You'll also need a 3M type mask with cartridges..or you'll poison yourself ( risk of death )
You spray it one, cheap spray gun and ( or cheap airbrush ) and cheap 25 litre ( Lidl type ) will do fine.
Let the first coat dry, sand with 400 dry paper the version used for car body work ) ..or rub over with 3M type scotch pad.
Spray second coat..
You'll never see a deeper gloss.
The version of the 2 pack PU ( acrylic ) varnish sold for HGV is cheapest.
If money is no object buy Sikkens, or cheaper and still very good ( it is what is used on Mercs ) Herberts... or PPG.

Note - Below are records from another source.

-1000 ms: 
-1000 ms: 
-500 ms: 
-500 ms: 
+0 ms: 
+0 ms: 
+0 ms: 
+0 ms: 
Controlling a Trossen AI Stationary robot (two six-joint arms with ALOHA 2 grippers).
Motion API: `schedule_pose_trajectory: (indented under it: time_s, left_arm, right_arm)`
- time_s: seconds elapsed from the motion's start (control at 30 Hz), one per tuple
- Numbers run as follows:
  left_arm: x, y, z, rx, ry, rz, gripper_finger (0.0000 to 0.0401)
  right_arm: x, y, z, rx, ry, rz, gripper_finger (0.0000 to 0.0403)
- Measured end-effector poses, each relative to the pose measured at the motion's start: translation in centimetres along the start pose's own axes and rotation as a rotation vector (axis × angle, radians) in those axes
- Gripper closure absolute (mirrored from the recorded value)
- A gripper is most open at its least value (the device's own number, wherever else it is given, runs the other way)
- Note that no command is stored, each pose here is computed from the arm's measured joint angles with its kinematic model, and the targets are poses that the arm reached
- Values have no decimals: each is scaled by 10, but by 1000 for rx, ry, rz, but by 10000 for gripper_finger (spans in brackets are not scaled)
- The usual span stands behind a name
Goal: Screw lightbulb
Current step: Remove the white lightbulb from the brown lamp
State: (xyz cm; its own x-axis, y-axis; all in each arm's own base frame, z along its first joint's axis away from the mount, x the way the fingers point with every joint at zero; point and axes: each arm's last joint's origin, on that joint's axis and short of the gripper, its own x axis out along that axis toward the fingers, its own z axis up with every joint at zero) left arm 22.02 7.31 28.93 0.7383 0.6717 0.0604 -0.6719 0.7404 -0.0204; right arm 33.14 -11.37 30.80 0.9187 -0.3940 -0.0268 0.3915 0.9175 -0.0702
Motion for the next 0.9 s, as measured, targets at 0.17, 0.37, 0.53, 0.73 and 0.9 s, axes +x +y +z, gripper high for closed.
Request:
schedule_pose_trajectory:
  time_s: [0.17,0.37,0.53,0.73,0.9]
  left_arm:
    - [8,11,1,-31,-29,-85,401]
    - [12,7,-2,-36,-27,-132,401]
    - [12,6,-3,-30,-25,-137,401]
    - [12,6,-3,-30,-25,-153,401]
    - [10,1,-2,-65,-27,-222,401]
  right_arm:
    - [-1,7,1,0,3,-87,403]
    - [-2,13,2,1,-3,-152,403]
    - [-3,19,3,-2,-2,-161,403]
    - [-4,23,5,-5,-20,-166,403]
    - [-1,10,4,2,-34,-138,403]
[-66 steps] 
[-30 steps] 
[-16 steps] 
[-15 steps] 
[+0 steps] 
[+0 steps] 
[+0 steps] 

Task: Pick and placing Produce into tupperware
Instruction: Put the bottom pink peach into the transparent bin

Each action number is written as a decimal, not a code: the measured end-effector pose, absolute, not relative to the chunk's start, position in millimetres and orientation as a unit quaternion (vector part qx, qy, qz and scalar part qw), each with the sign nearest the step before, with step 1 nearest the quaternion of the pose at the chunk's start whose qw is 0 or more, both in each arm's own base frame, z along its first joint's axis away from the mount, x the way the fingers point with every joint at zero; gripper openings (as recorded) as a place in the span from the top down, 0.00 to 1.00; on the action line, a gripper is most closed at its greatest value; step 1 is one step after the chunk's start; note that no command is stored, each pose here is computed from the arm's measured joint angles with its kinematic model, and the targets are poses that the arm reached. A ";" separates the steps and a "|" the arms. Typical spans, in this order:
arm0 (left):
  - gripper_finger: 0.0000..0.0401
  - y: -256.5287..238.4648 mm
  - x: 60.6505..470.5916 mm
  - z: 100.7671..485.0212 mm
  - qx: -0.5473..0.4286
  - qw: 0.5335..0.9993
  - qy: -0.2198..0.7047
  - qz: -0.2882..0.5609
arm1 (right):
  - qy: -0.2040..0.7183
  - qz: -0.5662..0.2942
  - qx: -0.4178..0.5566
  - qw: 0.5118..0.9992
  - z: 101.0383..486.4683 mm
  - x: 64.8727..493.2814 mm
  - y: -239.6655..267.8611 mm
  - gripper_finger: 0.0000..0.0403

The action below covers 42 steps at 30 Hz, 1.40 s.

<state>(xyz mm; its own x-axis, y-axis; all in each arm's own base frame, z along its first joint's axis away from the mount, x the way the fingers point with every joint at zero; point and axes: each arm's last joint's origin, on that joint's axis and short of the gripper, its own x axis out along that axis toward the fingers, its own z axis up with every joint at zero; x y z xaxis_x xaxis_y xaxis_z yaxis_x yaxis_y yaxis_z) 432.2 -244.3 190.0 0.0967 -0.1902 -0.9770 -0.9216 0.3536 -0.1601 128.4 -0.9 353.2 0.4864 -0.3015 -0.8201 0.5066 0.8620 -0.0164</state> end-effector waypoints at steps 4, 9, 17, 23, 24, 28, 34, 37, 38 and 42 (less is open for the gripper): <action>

that is the "spendy " way..

or ..

Multiple coats with ( allow to dry well between each ) with your normal varnish, sand with 400 paper ( dry ) in between each.Again spraying is better than brushing. Use car polish over the final coat when dried.

The way old time laquer on cars was polished was to use cornflower as the final abrasive suspended in lots of water, and an airpowered polish mop.
You can get cheap leccy powered polishers from Lidl etc..with a foam head..use car polish with them..

To get a deep gloss the initial surface needs to be very smooth, and you need to use enough coats of a hard varnish - with sanding in between coats ) to fill any tiny irregularities..then a coat of varnish to even it all out..Light sanding and a final gloss coat..When all is bone dry..then you polish.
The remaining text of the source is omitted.